Was tun? Kind und Mutter zogen nachmittags im kleinen Städtchen mit ein paar Läden los, um alles zu besorgen. Und wir trafen sie alle, die Mütter aus der Klasse. Nachdem jede Mutter alle Läden abgeklappert hatte, stand fest, auf ein solches grandioses Muttertagsgeschenk war diese kleine Stadt einfach nicht vorbereitet. Wir wurden alle in die nächstgrößere Stadt verwiesen. Schließlich hatten wir eine Frist einzuhalten. Also setzten an diesem Tag viele Mütter ihre Grundschulkinder und Geschwisterkinder ins Auto und die Karawane machte sich auf den Weg in die nächstgrößere Stadt. Dort angekommen, begann der Kampf um die knappen Ressourcen. Knüpfmaterialien und –Handwerkszeuge wachsen schließlich nicht auf Bäumen und Handarbeitsgeschäfte sind rar gesät. Wohl den Müttern, die sich bereits seit Jahren in Handarbeiten übten. Jetzt endlich zahlte es sich aus!
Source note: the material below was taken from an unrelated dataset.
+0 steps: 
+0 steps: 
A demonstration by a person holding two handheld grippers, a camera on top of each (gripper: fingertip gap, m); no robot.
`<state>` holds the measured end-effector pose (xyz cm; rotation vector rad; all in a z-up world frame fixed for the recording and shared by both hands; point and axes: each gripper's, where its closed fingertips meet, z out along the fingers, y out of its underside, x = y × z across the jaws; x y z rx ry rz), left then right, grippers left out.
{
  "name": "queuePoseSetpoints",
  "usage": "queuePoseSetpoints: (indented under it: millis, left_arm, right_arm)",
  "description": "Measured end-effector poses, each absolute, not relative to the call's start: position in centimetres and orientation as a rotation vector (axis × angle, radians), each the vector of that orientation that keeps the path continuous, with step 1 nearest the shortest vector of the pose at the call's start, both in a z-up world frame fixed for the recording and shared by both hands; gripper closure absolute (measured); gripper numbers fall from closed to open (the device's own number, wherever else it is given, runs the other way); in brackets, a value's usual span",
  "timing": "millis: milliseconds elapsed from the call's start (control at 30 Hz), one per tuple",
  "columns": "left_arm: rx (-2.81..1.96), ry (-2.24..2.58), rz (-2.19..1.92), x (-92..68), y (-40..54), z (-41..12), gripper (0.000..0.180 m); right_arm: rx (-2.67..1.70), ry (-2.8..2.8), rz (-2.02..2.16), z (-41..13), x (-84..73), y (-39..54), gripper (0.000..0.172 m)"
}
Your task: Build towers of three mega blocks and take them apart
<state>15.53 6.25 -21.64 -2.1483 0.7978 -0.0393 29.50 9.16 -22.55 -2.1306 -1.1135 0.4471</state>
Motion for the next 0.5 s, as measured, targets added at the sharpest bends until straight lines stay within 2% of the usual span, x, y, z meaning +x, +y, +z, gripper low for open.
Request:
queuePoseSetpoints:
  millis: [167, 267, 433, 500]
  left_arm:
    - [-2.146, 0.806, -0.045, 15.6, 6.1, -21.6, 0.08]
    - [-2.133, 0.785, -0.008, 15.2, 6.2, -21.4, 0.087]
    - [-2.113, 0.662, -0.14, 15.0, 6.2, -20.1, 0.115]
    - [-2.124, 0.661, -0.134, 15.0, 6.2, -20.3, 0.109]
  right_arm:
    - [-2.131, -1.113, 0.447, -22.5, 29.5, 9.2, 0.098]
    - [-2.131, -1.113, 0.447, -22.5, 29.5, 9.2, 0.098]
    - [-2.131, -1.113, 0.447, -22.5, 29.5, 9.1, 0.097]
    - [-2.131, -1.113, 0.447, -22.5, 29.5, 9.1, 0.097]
Im Kampf um die Materialien waren sie eindeutig im Vorteil.
Am Ende dieses Tages lagen erschöpfte Kinder in ihren Betten, die Schultaschen gepackt mit allem, was das Herz der Lehrerin begehrte, nicht minder erschöpfte Frauen saßen auf ihrem heimatlichen Sofas und erholten sich von einer Odyssee durch den Einzelhandel in verschiedenen Orten.
Geschafft, dachten wir. Oh, wie hatten wir Mütter uns getäuscht. Ein Muttertagsgeschenk will erarbeitet werden. Das fordert die ganze Kraft einer Mutter. Bis zum Muttertag waren sie damit beschäftigt, lange Nachmittage ihre verzweifelten Kinder dazu zu bringen, ihnen ein Knüpfbild zu erstellen. Kinder mussten seelisch aufgerichtet werden. Die Angst, am Muttertag ohne das Geschenk dazustehen, lag schwer auf den Kinderseelen. Viele Mütter griffen aus Verzweiflung zur Selbsthilfe und knüpften ihr ultimatives Muttertagsgeschenk schließlich selbst.
Wir haben es geschafft! Am Tag des Tages – dem Muttertag – erhielt jede Mutter der Klasse das geknüpfte Bild einer braunen Eule.
Das Grundschulkind und ich einigten uns darauf, dass dieses Muttertagsgeschenk als Mahnung erhalten bleiben sollte: Nie wieder!